*Your goal*. Copy exactly the lines from the first line of the records below through the line containing "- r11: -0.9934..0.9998", including both, and nothing else.

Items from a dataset
◇ ◇ ◇ ◇ ◇ ◇ ◇

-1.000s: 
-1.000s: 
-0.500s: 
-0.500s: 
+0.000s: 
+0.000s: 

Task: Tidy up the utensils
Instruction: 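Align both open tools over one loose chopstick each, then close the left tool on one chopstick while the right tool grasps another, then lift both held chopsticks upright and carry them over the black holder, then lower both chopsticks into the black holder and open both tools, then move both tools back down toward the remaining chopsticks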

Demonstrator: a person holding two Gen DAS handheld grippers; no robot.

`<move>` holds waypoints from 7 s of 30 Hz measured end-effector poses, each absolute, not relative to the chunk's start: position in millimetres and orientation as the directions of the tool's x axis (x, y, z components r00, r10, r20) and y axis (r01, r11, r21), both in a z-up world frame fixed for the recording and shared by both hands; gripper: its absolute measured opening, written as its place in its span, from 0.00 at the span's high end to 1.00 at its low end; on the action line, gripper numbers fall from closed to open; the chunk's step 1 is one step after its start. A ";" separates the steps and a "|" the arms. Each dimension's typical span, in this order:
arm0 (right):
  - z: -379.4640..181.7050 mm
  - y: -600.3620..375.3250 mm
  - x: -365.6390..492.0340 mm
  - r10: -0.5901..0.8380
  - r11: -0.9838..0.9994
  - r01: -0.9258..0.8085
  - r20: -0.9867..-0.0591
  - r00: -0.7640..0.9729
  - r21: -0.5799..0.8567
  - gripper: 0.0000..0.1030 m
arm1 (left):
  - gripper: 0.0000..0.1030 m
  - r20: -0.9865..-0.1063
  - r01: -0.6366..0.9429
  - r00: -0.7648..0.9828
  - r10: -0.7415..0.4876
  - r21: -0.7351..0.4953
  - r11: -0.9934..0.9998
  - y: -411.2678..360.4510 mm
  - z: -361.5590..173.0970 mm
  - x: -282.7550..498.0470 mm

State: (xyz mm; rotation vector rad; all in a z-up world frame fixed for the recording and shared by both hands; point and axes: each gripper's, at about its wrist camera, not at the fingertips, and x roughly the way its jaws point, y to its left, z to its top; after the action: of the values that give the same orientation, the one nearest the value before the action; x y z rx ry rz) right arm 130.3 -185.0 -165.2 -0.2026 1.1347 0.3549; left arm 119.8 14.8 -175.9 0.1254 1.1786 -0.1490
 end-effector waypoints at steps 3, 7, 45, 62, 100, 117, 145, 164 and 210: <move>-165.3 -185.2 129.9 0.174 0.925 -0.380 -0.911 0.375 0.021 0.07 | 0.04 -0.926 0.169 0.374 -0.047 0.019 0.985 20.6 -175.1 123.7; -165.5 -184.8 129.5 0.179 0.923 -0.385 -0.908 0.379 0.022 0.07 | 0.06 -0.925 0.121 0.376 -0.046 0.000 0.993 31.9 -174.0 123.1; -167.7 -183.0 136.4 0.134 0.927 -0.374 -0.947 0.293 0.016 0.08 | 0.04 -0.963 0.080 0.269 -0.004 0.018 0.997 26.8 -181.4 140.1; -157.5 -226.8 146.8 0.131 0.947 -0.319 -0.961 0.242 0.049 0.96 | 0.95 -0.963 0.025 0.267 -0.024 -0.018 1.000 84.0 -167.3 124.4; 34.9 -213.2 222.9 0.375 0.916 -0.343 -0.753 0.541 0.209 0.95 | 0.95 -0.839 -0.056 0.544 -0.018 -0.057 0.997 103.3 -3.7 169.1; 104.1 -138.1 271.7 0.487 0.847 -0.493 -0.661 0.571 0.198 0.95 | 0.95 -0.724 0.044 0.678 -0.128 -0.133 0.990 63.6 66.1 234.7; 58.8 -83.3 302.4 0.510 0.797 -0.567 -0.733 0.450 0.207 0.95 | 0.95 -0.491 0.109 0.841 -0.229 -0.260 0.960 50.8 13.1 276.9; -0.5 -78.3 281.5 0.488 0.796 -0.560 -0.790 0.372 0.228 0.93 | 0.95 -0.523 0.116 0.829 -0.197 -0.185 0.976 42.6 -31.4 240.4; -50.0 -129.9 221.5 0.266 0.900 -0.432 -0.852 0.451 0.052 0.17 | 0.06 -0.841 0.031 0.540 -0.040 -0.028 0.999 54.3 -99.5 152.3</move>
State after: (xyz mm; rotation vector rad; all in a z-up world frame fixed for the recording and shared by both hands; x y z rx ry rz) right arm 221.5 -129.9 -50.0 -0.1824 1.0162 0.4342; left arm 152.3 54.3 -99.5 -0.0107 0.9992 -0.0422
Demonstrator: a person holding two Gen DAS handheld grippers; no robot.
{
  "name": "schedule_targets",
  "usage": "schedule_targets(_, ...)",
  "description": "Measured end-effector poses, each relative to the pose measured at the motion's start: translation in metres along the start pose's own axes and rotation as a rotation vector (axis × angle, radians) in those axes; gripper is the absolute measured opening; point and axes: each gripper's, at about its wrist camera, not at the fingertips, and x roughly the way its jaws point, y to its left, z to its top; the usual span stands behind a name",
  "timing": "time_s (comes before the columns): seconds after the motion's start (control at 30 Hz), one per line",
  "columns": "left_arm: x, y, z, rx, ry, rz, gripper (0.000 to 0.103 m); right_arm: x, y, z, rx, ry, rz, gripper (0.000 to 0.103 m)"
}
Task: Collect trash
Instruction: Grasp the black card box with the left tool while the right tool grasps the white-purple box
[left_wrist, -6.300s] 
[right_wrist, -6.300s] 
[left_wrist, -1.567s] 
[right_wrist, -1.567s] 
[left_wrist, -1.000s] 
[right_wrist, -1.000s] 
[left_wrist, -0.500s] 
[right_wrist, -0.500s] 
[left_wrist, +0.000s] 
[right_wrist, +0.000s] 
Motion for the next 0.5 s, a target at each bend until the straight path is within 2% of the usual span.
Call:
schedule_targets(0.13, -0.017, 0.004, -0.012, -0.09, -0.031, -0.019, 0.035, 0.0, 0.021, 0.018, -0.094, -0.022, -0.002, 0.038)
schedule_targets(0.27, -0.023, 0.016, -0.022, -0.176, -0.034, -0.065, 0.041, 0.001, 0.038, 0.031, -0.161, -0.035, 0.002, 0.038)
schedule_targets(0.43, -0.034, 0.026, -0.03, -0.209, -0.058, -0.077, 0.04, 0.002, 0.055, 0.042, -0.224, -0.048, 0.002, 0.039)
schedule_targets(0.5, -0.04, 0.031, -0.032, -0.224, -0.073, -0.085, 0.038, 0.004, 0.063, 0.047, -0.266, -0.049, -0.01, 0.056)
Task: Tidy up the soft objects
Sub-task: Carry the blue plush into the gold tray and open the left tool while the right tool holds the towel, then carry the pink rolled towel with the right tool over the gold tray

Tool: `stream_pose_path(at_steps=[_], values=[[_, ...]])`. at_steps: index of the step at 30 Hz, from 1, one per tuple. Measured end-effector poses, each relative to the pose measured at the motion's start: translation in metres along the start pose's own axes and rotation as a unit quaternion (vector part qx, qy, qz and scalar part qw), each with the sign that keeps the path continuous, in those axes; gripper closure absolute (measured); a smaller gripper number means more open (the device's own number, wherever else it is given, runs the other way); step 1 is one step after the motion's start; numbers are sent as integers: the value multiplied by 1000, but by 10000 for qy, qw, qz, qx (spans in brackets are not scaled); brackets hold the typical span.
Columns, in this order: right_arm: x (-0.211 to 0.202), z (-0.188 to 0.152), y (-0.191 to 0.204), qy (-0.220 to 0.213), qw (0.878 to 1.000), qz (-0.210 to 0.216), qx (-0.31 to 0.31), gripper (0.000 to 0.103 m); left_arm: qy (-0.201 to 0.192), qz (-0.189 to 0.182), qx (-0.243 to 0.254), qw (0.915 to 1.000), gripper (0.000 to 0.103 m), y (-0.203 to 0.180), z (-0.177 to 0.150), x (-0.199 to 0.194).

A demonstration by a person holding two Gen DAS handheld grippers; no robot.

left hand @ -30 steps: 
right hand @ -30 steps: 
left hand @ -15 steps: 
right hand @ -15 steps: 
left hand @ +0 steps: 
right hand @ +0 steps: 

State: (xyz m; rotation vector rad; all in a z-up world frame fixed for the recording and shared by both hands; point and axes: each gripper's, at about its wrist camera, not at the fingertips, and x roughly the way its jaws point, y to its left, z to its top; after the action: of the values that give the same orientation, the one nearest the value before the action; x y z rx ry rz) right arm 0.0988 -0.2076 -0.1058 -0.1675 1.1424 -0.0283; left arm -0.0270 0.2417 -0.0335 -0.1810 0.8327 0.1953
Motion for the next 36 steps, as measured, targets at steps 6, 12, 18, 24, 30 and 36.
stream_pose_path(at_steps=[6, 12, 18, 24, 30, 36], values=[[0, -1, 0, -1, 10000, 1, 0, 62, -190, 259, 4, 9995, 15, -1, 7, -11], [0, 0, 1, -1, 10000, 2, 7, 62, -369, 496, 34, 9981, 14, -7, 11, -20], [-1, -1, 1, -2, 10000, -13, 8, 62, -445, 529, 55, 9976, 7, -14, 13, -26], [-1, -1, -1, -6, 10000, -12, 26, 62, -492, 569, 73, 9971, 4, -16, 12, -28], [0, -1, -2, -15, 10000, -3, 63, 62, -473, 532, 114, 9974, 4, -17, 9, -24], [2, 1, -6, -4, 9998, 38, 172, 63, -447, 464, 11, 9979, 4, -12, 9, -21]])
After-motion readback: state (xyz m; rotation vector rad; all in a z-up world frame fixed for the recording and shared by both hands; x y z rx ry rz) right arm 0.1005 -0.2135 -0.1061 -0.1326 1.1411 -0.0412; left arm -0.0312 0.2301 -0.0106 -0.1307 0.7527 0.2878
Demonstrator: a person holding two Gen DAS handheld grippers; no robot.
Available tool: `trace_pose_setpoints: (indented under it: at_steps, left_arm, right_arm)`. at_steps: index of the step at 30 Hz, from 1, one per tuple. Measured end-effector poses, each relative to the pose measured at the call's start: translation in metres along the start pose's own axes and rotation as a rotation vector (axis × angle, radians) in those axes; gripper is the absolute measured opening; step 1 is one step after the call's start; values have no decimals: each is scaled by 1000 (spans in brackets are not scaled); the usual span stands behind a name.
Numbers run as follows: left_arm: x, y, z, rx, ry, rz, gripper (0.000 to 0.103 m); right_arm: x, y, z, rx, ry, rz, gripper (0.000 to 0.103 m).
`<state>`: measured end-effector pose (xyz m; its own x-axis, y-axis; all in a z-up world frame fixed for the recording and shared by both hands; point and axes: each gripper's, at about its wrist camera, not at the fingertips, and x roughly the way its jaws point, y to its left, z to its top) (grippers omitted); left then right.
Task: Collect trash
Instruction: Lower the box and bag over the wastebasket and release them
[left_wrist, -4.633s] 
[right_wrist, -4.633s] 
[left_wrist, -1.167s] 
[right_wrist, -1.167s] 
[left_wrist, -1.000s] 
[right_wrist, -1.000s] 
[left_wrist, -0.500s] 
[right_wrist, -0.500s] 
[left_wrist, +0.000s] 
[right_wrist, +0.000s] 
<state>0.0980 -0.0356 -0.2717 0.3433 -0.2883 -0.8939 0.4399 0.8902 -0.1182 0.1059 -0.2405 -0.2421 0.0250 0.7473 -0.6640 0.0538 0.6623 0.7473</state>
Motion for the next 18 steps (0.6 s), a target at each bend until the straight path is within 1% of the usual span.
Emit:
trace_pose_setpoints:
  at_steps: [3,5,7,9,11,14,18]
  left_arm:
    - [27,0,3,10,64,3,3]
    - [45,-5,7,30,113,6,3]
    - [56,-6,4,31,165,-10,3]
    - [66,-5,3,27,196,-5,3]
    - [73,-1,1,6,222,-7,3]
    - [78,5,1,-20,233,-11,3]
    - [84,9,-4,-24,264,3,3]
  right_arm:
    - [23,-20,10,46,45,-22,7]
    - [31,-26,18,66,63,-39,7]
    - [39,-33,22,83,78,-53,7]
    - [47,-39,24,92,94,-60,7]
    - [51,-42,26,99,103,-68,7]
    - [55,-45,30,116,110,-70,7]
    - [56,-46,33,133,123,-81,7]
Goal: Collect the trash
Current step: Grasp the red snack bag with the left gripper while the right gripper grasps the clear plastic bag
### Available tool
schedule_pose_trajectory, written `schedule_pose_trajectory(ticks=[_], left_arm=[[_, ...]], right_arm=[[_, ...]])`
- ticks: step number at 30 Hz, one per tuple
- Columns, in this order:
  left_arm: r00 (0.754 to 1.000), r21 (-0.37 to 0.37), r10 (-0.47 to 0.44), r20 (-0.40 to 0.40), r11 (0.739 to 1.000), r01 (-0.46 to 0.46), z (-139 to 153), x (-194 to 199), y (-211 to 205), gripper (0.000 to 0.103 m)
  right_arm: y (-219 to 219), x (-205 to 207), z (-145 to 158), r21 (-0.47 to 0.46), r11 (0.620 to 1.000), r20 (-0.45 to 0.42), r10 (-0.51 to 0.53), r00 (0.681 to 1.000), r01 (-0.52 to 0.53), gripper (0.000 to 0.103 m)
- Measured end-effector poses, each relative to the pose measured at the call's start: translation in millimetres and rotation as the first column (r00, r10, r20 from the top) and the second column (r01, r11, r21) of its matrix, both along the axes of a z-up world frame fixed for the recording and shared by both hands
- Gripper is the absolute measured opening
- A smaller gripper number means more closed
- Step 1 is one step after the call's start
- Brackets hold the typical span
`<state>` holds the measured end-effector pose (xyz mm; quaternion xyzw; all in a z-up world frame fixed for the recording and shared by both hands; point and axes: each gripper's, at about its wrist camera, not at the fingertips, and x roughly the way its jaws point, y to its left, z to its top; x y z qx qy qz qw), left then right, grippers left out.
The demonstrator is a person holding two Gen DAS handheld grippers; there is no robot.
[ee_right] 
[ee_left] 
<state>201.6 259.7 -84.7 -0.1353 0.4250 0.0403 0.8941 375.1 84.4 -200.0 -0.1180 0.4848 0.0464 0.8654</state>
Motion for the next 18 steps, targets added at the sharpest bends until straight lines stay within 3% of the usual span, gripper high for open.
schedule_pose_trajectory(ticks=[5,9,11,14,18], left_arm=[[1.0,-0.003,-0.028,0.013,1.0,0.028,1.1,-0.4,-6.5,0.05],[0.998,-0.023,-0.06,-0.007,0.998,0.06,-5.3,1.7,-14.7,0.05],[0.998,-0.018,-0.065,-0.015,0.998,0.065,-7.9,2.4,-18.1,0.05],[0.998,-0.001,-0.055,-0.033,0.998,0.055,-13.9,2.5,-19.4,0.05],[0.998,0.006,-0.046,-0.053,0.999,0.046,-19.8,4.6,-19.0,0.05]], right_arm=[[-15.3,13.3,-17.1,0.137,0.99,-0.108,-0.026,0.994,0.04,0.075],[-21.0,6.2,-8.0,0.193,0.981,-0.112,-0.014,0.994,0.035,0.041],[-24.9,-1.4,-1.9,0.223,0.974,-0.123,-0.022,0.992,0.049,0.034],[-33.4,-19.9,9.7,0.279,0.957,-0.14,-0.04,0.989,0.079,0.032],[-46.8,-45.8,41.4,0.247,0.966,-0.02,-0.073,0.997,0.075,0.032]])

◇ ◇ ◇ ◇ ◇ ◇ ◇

*Response for this exercise*.
-1.000s: 
-1.000s: 
-0.500s: 
-0.500s: 
+0.000s: 
+0.000s: 

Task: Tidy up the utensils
Instruction: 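Align both open tools over one loose chopstick each, then close the left tool on one chopstick while the right tool grasps another, then lift both held chopsticks upright and carry them over the black holder, then lower both chopsticks into the black holder and open both tools, then move both tools back down toward the remaining chopsticks
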
Demonstrator: a person holding two Gen DAS handheld grippers; no robot.

`<move>` holds waypoints from 7 s of 30 Hz measured end-effector poses, each absolute, not relative to the chunk's start: position in millimetres and orientation as the directions of the tool's x axis (x, y, z components r00, r10, r20) and y axis (r01, r11, r21), both in a z-up world frame fixed for the recording and shared by both hands; gripper: its absolute measured opening, written as its place in its span, from 0.00 at the span's high end to 1.00 at its low end; on the action line, gripper numbers fall from closed to open; the chunk's step 1 is one step after its start. A ";" separates the steps and a "|" the arms. Each dimension's typical span, in this order:
arm0 (right):
  - z: -379.4640..181.7050 mm
  - y: -600.3620..375.3250 mm
  - x: -365.6390..492.0340 mm
  - r10: -0.5901..0.8380
  - r11: -0.9838..0.9994
  - r01: -0.9258..0.8085
  - r20: -0.9867..-0.0591
  - r00: -0.7640..0.9729
  - r21: -0.5799..0.8567
  - gripper: 0.0000..0.1030 m
arm1 (left):
  - gripper: 0.0000..0.1030 m
  - r20: -0.9865..-0.1063
  - r01: -0.6366..0.9429
  - r00: -0.7648..0.9828
  - r10: -0.7415..0.4876
  - r21: -0.7351..0.4953
  - r11: -0.9934..0.9998

Nothing else is needed to complete the answer.